▶ [EXERCISE REQUIREMENTS] Would you transcribe each of the entries exactly, with nothing added or dropped?

▼

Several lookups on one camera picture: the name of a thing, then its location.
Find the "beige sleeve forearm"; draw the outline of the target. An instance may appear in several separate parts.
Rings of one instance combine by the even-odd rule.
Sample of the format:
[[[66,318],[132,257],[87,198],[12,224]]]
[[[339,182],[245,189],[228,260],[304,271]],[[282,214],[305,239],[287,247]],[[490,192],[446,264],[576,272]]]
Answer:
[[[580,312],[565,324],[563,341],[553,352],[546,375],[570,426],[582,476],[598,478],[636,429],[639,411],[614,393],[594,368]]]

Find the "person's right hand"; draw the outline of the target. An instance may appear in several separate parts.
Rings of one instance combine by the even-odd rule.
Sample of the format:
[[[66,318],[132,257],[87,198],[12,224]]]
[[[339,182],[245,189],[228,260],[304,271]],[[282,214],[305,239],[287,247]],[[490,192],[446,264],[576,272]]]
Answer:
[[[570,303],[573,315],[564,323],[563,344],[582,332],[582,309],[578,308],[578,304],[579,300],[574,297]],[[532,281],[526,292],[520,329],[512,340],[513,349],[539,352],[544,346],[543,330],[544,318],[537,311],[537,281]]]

▲

▶ [WRITTEN ANSWER]
Several lookups on one camera picture: the name of a thing, then its location.
Find the "beige sleeve forearm"; draw the outline of the target. An instance may appear in several separate parts.
Rings of one instance combine by the even-odd rule.
Sample of the format:
[[[66,318],[132,257],[87,198],[12,224]]]
[[[339,182],[245,189],[228,260],[304,271]],[[282,214],[305,239],[287,247]],[[490,192],[446,264],[576,272]]]
Answer:
[[[580,312],[565,324],[563,341],[553,352],[546,375],[570,426],[582,476],[598,478],[636,429],[639,411],[614,393],[594,368]]]

Find the "person's right hand"; draw the outline of the target. An instance may appear in several separate parts.
Rings of one instance combine by the even-odd rule.
Sample of the format:
[[[66,318],[132,257],[87,198],[12,224]]]
[[[339,182],[245,189],[228,260],[304,271]],[[282,214],[305,239],[287,247]],[[490,192],[446,264],[576,272]]]
Answer:
[[[570,303],[573,315],[564,323],[563,344],[582,332],[582,309],[578,308],[578,304],[579,300],[574,297]],[[532,281],[526,292],[520,329],[512,340],[513,349],[539,352],[544,346],[543,330],[544,318],[537,311],[537,281]]]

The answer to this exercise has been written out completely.